I have no idea if I am considered "young" (32), but I taught a few classes over the last few semesters to students who were unambiguously young, and I can definitely say that young people coding for fun are definitely out there.

A few students of mine would show me little games they were working on, or websites they were building. Sure, they might be doing this a bit for resume-fuel, but it was abundantly obvious to me that they were doing these things largely because they thought it was cool.

And you know what? It is cool! I tried my best to encourage them to keep at it.

moffkalast|2 years ago

The "it's for the resume" is a convenient excuse when people ask you why are you spending hundreds of hours on something that seems pointless but is fun to code.

newswasboring|2 years ago

I've reached a age where I have to answer "define young". Early thirties is weird. All the people I respect and learn from are still older than me, but not old old.

qup|2 years ago

I'm older than you and I actually considered that the author was talking about me! I thought "yeah, I'm an addict, we're still out there".

It didn't occur to me that I was old until your comment. Thanks!

vjk800|2 years ago

Hey, 30s is the new 20s, and so on.

I'm in the same boat and I definitely still feel young. I mean, I'm fundamentally unchanged from when I was 16, and still like the same stuff like video games, computers, and so on. I have also always looked kinda young, which probably allowed me to propagate my youth until very recently. The biggest change I've noticed is not anything internal to me but how other people act around me; they talk to me like I'm an adult (which can be either good or bad depending on the situation), and the cashiers at the stores have stopped asking for an ID when I buy liquor (before 30 they still did!). Also, people don't give unsolicited advice as much as they used to; I suppose they think I know what I'm doing or don't care. This is definitely bad, because my modus operandi for life has always been to try weird stuff my own way and count on other people to stop me if I'm doing something completely stupid.

ZaoLahma|2 years ago

The "define young"-range seems to be a sliding window centered around your current age.

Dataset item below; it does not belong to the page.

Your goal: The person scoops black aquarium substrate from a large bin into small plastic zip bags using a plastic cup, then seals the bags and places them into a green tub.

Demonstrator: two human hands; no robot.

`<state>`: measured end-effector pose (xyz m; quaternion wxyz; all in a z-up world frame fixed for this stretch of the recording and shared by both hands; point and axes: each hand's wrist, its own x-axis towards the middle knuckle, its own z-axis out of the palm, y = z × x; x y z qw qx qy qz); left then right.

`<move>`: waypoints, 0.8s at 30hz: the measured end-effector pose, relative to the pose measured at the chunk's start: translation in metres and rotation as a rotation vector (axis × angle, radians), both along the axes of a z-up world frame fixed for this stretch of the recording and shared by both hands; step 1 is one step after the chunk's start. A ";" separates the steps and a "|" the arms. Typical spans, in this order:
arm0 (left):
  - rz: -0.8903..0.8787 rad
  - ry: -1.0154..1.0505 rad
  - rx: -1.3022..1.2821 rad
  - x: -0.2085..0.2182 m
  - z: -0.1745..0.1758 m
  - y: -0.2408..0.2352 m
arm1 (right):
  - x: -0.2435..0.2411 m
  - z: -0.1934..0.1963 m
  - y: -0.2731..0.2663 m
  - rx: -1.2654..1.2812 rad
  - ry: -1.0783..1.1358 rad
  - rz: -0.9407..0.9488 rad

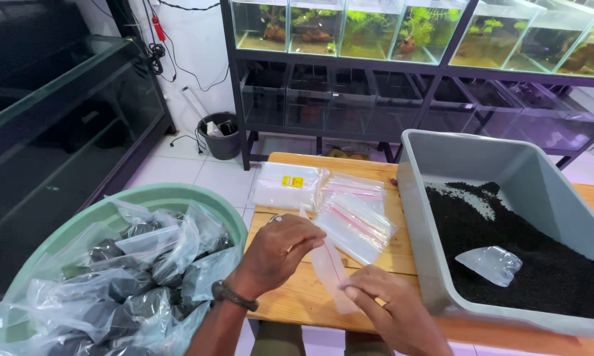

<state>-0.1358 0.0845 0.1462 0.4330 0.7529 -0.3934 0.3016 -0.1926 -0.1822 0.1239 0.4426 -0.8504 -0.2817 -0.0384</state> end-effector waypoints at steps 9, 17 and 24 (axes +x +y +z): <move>0.505 0.374 -0.406 -0.072 -0.052 -0.051 | -0.011 -0.055 0.032 0.332 -0.019 -0.399; 0.288 0.988 -0.853 -0.089 -0.112 -0.078 | -0.023 -0.075 0.056 0.363 -0.080 -0.378; 0.248 0.773 -0.766 -0.093 -0.100 -0.072 | -0.022 -0.092 0.053 0.390 0.108 -0.433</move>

Perhaps at some point there will be very few older than you and perhaps then the sliding window will be offset accordingly, but at least for me (almost, almost 40) I'm still well within the "define young" range from my own point of view.

mhh__|2 years ago

To even ask is ridiculous.

potatoboiler|2 years ago

As a current undergraduate, programming for fun is ubiquitous in my peers. Surprises me also that the author has to ask.

asdfman123|2 years ago

Older people are always scared of being made irrelevant by later generations.

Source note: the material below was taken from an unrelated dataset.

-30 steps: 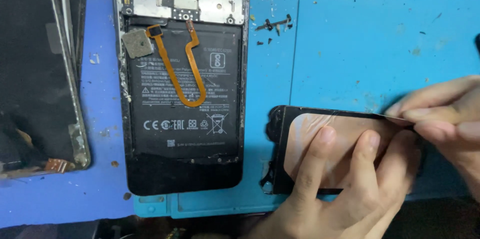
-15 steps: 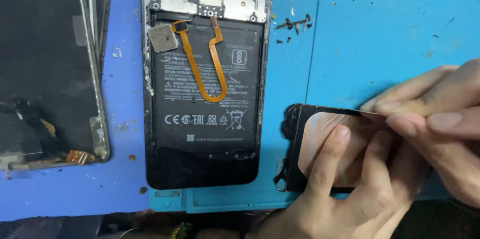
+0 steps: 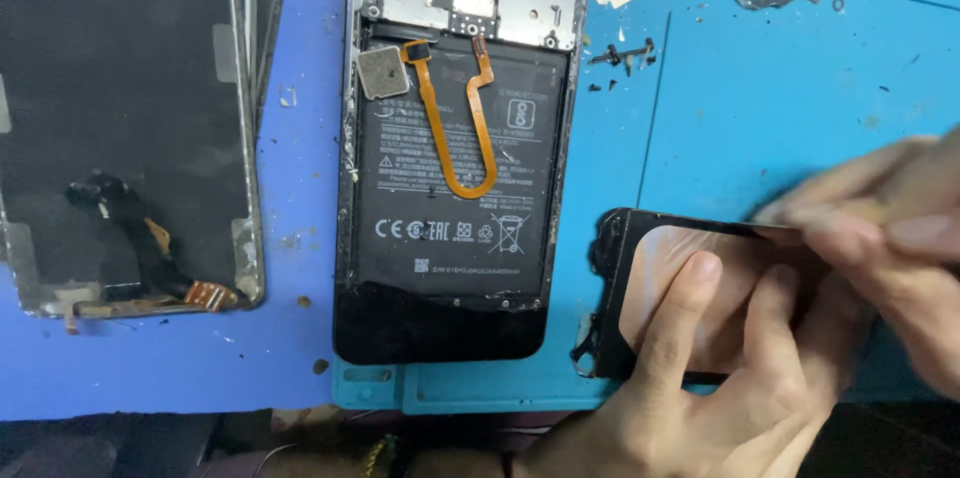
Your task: Repairing a smartphone by using a thin metal tool to pry or clean the edges of a screen component.
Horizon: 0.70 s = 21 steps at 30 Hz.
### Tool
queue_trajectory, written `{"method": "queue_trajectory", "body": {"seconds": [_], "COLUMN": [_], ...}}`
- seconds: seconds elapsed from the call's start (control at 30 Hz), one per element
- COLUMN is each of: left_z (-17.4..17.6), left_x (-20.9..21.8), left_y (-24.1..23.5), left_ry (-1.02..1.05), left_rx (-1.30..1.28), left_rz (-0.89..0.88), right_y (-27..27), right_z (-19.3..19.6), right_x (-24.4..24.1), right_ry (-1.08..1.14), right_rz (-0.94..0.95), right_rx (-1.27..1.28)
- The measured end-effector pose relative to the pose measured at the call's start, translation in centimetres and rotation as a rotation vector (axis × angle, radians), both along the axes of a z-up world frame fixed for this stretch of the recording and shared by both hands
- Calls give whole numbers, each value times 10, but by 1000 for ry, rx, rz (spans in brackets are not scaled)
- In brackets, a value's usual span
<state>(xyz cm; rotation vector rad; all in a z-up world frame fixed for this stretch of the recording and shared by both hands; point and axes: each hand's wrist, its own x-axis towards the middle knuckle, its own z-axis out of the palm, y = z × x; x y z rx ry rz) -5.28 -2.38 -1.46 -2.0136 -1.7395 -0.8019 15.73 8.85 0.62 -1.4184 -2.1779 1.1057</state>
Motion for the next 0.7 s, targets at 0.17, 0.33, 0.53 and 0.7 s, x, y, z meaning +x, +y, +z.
{"method": "queue_trajectory", "body": {"seconds": [0.17, 0.33, 0.53, 0.7], "left_z": [1, 3, -7, -8], "left_x": [0, -9, -4, -12], "left_y": [-4, -1, -9, -5], "left_ry": [-35, 19, -7, 3], "left_rx": [-18, 14, -8, 6], "left_rz": [-6, -7, 4, 23], "right_y": [-1, 0, 18, -2], "right_z": [7, 30, -30, -16], "right_x": [-24, -68, 34, 1], "right_ry": [76, -5, -76, -85], "right_rz": [210, 147, 224, 140], "right_rx": [182, 67, -91, 168]}}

It’s important not to internalize the fear response of having to shoot down everything that makes you feel threatened.

Hunpeter|2 years ago

I'm 26 (so, born around the time author started at Apple) and took up programming as an on-and-off hobby in my early twenties. I've never worked in IT in any capacity and don't consider myself skilled or talented. But I love the thrill of figuring things out, of building (usually useless) things, of solving problems. I suspect there could be many like me, who perhaps never get into (or even try to get into) the industry, yet are enthusiastic about the field itself.